Tomorrow, we'll get the
November numbers. Economists expect the gains to be roughly in line with
October's, with a forecast rise of 535,000 in nonfarm payrolls.
Barron's Lisa Beilfuss notes that tomorrow's report takes on extra
significance because of the Federal Reserve's coming change in monetary policy.
In previewing the jobs report, Lisa writes
tonight:
Given Federal Reserve
Chairman Jerome Powell’s recent pivot toward a more hawkish stance on
inflation, the November jobs report is even more consequential than it
otherwise would have been. Investors will learn Friday morning the degree
to which the U.S. labor shortage persisted last month, with much of the outlook
for economic and monetary policy hinging on whether millions of workers have
started to return to the workforce.
Lisa says that two figures
may matter more than the headline payroll figure: the labor-force participation
rate and average hour earnings.
In October, the labor-force
participation rate defied expectations for an increase and held at 61.6%. It
hasn’t broken above 61.7% since the economy emerged from lockdowns, and the
current level of participation is the lowest since the 1970s (except during the
lockdowns of 2020). For months, economists have predicted a mass return to work
as in-person school resumed and generous unemployment benefits expired.
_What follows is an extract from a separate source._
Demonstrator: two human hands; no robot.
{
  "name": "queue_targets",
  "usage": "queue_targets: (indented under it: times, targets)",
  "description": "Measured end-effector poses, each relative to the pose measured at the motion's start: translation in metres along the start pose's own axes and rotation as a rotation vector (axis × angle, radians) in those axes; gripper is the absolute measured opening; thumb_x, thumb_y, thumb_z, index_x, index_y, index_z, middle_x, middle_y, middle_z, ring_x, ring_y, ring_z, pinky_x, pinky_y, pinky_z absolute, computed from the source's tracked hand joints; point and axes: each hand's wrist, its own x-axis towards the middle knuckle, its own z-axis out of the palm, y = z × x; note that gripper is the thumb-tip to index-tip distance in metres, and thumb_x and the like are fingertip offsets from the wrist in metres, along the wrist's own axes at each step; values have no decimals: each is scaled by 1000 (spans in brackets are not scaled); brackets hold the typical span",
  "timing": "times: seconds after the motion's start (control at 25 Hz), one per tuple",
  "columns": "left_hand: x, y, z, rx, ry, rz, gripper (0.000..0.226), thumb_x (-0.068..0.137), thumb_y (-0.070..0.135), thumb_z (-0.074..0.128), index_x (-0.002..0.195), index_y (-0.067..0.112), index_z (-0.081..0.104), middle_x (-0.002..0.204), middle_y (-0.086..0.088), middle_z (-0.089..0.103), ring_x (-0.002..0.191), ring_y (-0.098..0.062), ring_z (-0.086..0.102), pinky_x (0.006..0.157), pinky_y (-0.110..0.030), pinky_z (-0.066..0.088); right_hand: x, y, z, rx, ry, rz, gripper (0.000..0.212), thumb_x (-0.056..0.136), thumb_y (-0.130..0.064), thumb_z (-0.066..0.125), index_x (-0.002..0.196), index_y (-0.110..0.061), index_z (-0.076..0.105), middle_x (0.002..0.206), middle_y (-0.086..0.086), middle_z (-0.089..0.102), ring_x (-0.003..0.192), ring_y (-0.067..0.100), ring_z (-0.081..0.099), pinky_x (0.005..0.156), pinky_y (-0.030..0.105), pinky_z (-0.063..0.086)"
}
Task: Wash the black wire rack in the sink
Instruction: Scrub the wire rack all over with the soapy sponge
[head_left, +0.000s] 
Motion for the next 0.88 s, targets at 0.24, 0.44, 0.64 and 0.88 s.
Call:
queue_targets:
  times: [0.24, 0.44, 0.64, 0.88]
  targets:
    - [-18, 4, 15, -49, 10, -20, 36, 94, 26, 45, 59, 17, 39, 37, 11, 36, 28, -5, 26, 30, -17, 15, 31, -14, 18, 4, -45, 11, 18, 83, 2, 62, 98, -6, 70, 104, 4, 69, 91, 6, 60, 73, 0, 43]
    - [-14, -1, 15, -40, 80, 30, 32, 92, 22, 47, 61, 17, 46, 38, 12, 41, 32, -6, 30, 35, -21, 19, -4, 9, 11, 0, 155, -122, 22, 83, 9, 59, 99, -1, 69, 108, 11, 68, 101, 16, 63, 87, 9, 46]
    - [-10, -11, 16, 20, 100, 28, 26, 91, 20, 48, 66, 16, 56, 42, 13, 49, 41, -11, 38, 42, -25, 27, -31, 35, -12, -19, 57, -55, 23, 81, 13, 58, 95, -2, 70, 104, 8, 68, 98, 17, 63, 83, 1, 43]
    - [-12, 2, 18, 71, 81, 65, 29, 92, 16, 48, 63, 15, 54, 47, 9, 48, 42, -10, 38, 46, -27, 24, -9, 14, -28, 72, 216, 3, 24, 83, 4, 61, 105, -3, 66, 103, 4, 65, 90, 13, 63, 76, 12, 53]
Is
November the month when the workers finally returned in a meaningful
way?
Meanwhile, wages will be key
as the Fed continues to weigh the impact of inflation on potential interest
rate increases. Economists expect a month-over-month hourly wage gain of
0.4%, in line with last month's move, with the yearly gain coming in at 5%.
"While more pay for workers isn’t a bad thing," Lisa writes, "economists worry that fast wage increases signal a kind of wage-price spiral in which wages and consumer prices chase each other higher."